_What you need to do_: Copy each line of the data that has "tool" in it.

_Task data_:
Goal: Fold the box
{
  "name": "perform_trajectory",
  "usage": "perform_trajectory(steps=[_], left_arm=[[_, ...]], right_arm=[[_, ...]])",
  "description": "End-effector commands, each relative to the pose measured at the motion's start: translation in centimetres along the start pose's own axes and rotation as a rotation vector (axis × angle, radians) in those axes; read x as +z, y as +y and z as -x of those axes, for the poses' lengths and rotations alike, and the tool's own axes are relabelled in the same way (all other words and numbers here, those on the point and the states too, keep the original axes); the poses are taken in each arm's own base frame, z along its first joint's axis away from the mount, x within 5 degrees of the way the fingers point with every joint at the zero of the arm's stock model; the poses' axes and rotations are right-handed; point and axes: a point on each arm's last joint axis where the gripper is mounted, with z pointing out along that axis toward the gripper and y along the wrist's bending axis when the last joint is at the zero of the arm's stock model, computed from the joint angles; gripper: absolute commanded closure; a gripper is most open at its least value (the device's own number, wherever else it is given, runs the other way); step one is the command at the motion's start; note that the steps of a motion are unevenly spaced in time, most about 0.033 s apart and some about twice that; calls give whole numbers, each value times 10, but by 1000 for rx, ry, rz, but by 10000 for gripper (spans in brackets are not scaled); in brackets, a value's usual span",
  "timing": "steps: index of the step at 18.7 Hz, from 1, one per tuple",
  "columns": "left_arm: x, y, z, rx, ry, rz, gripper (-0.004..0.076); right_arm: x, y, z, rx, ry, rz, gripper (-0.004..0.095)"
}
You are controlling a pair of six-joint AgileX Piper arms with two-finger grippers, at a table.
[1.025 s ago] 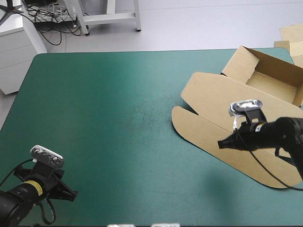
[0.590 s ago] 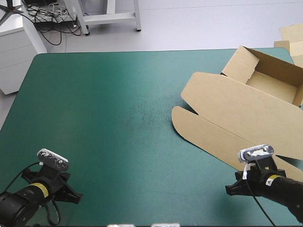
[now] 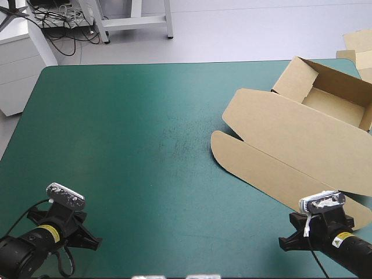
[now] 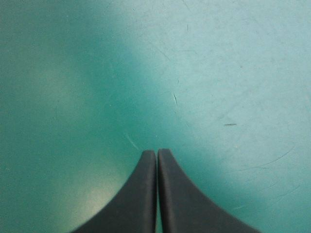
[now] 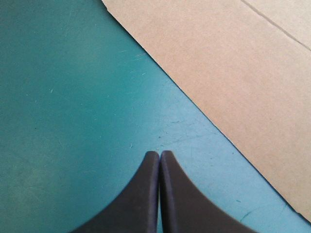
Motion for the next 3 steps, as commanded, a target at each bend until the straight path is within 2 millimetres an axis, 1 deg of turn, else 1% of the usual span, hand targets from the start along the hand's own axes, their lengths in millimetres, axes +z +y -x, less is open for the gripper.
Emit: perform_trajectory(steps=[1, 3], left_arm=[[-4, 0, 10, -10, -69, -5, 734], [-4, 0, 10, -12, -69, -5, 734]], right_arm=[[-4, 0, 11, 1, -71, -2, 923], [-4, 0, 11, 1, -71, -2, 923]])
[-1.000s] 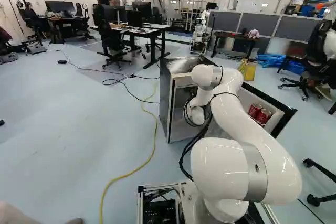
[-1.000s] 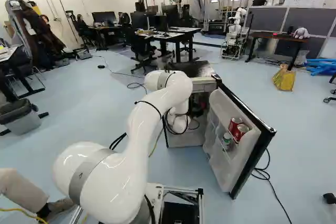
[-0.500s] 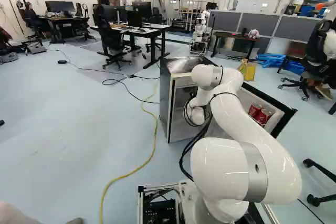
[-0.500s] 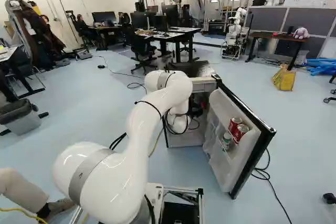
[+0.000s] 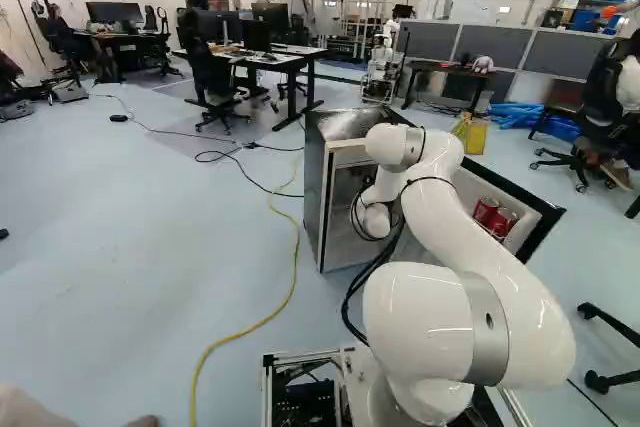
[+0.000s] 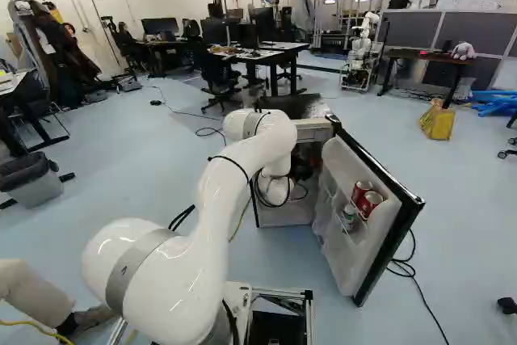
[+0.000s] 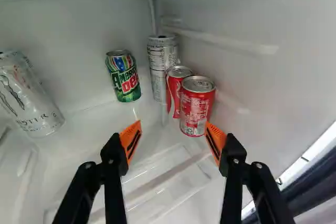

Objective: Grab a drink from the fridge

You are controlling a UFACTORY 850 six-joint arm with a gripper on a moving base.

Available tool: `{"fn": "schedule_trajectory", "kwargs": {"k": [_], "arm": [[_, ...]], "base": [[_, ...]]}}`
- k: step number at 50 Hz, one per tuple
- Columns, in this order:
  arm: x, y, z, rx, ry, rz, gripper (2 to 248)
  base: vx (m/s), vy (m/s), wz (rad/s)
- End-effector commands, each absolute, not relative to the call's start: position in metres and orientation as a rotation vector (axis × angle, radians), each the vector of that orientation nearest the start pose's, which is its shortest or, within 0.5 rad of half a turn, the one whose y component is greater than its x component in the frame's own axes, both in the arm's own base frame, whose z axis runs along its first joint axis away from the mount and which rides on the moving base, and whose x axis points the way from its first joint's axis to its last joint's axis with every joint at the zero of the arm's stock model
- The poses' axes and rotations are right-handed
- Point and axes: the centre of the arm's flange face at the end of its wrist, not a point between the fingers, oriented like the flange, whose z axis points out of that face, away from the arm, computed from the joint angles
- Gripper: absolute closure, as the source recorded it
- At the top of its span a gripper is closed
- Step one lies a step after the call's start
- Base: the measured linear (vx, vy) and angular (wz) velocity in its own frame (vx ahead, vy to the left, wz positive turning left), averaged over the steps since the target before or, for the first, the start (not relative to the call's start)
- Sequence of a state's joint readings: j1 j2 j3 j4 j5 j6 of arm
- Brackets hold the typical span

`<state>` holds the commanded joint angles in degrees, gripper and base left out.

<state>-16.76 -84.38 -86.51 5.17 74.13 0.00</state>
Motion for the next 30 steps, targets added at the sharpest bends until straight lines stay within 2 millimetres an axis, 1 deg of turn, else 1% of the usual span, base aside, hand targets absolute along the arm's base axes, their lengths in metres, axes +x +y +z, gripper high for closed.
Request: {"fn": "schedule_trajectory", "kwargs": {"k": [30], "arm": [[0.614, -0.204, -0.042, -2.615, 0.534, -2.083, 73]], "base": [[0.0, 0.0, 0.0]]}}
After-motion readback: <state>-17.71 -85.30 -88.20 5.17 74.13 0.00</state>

_Expected answer_:
  "description": "End-effector commands, each relative to the pose measured at the motion's start: translation in centimetres along the start pose's own axes and rotation as a rotation vector (axis × angle, radians) in those axes; read x as +z, y as +y and z as -x of those axes, for the poses' lengths and rotations alike, and the tool's own axes are relabelled in the same way (all other words and numbers here, those on the point and the states too, keep the original axes); the poses are taken in each arm's own base frame, z along its first joint's axis away from the mount, x within 5 degrees of the way the fingers point with every joint at the zero of the arm's stock model; the poses' axes and rotations are right-handed; point and axes: a point on each arm's last joint axis where the gripper is mounted, with z pointing out along that axis toward the gripper and y along the wrist's bending axis when the last joint is at the zero of the arm's stock model, computed from the joint angles; gripper: absolute commanded closure; a gripper is most open at its least value (the device's own number, wherever else it is given, runs the other way); step one is the command at the motion's start; note that the steps of a motion are unevenly spaced in time, most about 0.033 s apart and some about twice that; calls give whole numbers, each value times 10, but by 1000 for rx, ry, rz, but by 10000 for gripper (spans in brackets are not scaled); in brackets, a value's usual span",
Available tool: `{"fn": "schedule_trajectory", "kwargs": {"k": [_], "arm": [[_, ...]], "base": [[_, ...]]}}`

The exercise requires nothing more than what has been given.